*Problem to solve*.
What is the number of lines below that contain the word "chopstick"? Respond with that number alone.

*Source data*.
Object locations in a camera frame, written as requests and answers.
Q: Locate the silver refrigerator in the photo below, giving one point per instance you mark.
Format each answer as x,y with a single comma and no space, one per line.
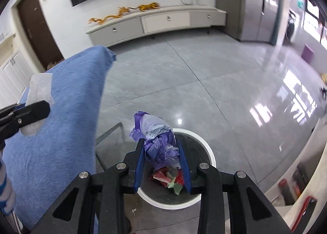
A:
260,6

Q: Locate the blue terry towel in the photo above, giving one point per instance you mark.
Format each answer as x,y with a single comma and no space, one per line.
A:
66,121

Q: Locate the tall grey cabinet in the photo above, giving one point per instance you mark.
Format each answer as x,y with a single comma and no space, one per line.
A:
230,1

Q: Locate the round white-rimmed trash bin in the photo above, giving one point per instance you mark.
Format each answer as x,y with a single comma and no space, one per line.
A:
208,151

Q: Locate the phone in red case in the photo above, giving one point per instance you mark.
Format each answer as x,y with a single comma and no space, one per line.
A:
310,202

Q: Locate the red snack packet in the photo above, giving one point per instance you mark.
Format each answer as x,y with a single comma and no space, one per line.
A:
158,174

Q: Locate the person's left forearm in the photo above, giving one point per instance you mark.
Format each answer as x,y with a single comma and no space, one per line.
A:
6,188

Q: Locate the black toy animal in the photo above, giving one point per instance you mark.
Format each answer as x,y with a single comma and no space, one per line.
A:
324,91

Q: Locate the green paper scrap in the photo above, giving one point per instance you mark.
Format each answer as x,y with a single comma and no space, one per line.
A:
176,188

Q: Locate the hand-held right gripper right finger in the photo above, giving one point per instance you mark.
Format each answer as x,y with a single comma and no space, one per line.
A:
185,167

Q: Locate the yellow toy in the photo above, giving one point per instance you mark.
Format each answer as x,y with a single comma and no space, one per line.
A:
324,77

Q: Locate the low grey television cabinet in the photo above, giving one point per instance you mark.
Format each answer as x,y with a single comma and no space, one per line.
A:
166,21

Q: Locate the green and white sign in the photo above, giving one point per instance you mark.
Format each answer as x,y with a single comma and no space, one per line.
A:
300,3

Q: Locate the washing machine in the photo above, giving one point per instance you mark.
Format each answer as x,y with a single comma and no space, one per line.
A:
291,27

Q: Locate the white tissue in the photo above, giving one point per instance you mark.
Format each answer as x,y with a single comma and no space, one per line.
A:
39,86

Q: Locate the white cupboard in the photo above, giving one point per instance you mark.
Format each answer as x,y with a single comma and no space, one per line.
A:
12,70

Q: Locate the golden dragon figure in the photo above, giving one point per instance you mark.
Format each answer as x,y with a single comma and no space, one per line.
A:
109,17

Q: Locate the dark brown door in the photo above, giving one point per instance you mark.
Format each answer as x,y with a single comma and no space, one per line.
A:
38,29

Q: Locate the purple plastic bag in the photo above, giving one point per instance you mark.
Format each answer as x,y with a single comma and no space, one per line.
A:
158,144

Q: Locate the dark slippers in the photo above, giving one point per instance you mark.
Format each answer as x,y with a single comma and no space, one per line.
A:
300,177

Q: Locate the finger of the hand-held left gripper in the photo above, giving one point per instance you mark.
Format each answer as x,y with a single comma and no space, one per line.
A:
7,111
30,114

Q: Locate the pair of beige shoes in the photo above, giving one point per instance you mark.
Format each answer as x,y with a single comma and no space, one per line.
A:
55,65

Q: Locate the dark wrapper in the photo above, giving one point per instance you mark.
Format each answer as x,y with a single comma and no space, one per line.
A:
173,171

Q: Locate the orange tiger figure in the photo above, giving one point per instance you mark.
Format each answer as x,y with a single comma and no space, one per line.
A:
148,6

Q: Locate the purple stool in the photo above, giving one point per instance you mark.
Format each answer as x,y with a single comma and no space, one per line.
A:
307,53

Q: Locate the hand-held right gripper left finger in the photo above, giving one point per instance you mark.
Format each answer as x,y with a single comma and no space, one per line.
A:
139,165

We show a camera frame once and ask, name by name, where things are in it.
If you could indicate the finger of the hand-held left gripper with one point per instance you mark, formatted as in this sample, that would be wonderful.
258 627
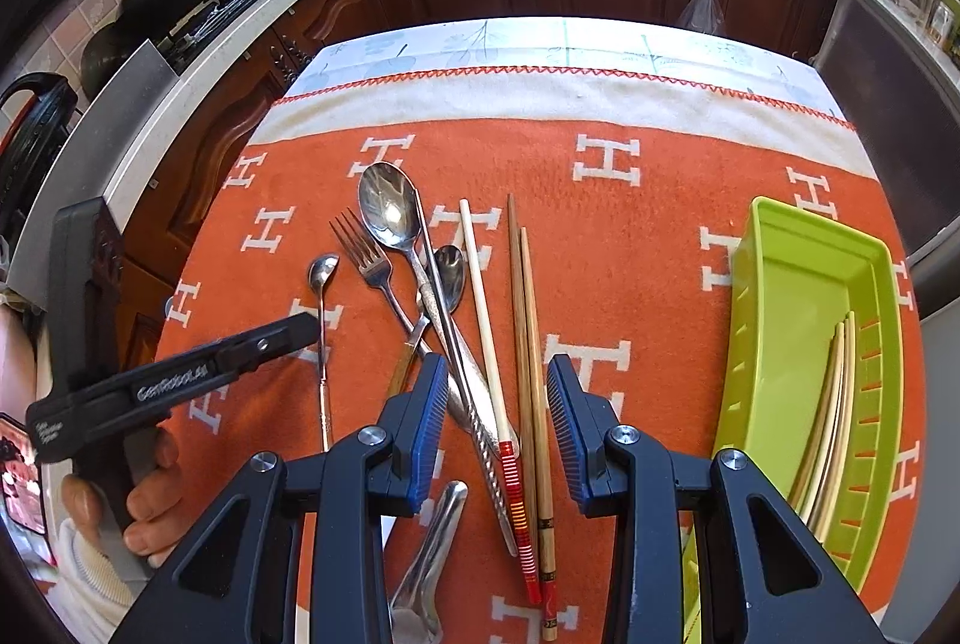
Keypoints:
270 344

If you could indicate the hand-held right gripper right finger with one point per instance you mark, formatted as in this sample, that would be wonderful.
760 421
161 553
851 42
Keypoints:
570 434

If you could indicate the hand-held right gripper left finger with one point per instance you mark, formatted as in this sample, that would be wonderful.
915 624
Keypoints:
424 434

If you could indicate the brown wooden chopstick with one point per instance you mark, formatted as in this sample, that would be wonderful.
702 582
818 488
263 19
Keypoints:
516 284
541 464

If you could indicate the cream red-striped chopstick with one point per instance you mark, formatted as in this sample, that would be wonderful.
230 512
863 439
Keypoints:
819 419
517 501
843 419
835 419
827 419

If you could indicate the steel chopstick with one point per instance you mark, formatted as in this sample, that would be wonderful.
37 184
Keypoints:
448 344

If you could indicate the steel soup spoon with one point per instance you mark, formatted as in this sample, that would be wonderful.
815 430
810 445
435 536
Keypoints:
431 539

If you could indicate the steel fork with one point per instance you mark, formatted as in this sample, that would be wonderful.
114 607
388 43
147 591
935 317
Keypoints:
373 269

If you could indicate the large embossed steel spoon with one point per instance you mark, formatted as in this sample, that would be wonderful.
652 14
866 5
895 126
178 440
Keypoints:
386 202

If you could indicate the green plastic utensil tray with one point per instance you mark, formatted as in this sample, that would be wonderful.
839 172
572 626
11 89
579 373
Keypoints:
795 284

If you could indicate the person's left forearm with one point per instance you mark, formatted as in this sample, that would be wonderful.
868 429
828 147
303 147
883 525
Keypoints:
90 576

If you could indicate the person's left hand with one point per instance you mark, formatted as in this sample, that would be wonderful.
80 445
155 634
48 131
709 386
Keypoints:
154 516

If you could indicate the stainless splash panel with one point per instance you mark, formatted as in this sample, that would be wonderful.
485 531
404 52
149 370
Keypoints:
105 164

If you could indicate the black pressure cooker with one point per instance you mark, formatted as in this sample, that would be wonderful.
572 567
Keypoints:
30 149

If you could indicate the orange printed blanket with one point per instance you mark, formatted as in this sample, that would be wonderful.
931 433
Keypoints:
637 277

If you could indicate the smartphone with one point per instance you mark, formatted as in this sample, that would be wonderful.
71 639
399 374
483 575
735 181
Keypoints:
19 479

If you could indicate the black pot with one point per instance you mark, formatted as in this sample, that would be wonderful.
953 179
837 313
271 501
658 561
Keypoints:
109 59

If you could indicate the gas stove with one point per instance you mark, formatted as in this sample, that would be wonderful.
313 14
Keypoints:
225 14

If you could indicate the hanging plastic bag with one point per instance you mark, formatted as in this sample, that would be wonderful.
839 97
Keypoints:
701 11

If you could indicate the stainless dishwasher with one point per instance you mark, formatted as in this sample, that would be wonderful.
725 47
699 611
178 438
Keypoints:
892 127

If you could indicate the seasoning jar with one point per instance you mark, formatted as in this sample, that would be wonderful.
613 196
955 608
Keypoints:
941 14

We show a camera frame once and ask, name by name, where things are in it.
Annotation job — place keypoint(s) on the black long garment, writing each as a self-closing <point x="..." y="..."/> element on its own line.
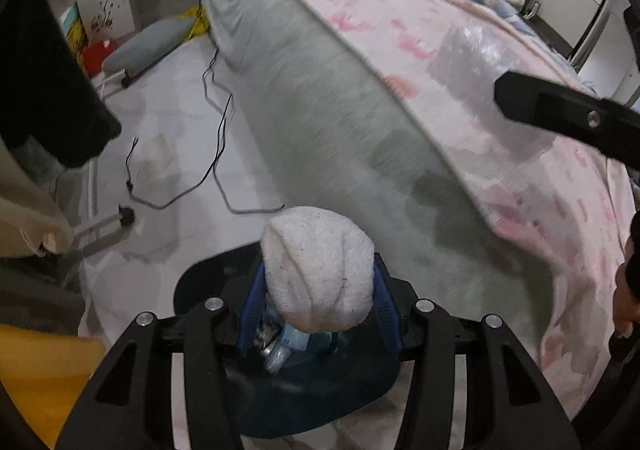
<point x="45" y="80"/>

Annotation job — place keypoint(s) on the dark round bin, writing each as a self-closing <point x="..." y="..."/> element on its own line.
<point x="310" y="395"/>

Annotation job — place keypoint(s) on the grey floor cushion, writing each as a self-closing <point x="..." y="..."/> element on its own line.
<point x="150" y="43"/>

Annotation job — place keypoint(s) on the pink printed blanket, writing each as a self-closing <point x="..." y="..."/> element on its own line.
<point x="550" y="210"/>

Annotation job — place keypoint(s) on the red box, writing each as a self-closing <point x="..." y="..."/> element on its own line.
<point x="97" y="59"/>

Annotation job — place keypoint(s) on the grey upholstered bed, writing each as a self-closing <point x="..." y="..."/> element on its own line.
<point x="320" y="95"/>

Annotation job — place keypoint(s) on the blue white packet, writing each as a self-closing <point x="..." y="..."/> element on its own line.
<point x="295" y="341"/>

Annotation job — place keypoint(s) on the clear plastic bag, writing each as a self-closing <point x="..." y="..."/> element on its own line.
<point x="475" y="65"/>

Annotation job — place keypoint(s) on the person's right hand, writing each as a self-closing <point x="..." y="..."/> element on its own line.
<point x="629" y="295"/>

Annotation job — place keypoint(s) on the yellow green picture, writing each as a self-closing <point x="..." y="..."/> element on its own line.
<point x="72" y="30"/>

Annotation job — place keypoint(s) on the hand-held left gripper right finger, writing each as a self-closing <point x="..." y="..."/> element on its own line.
<point x="387" y="320"/>

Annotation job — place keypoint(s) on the white sock ball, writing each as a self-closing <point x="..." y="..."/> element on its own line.
<point x="315" y="270"/>

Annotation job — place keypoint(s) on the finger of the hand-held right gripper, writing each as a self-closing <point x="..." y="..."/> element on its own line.
<point x="550" y="105"/>

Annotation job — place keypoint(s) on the yellow plastic bag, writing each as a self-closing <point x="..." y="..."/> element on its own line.
<point x="196" y="23"/>

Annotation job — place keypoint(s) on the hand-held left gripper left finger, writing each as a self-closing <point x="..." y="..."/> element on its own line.
<point x="250" y="315"/>

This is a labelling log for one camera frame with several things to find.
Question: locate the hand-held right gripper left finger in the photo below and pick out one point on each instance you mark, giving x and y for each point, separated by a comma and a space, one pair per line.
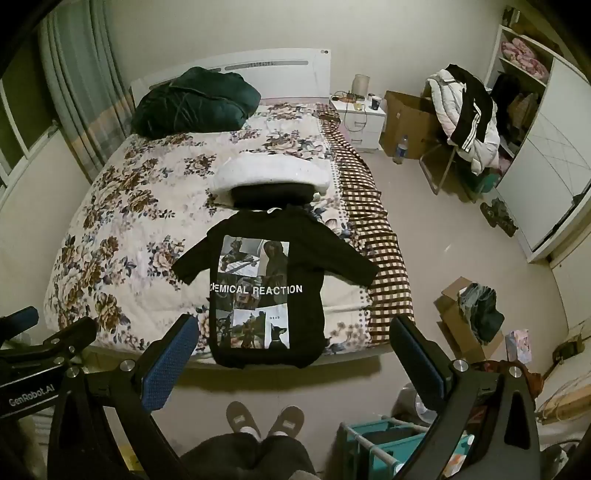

*Solution for this problem*.
3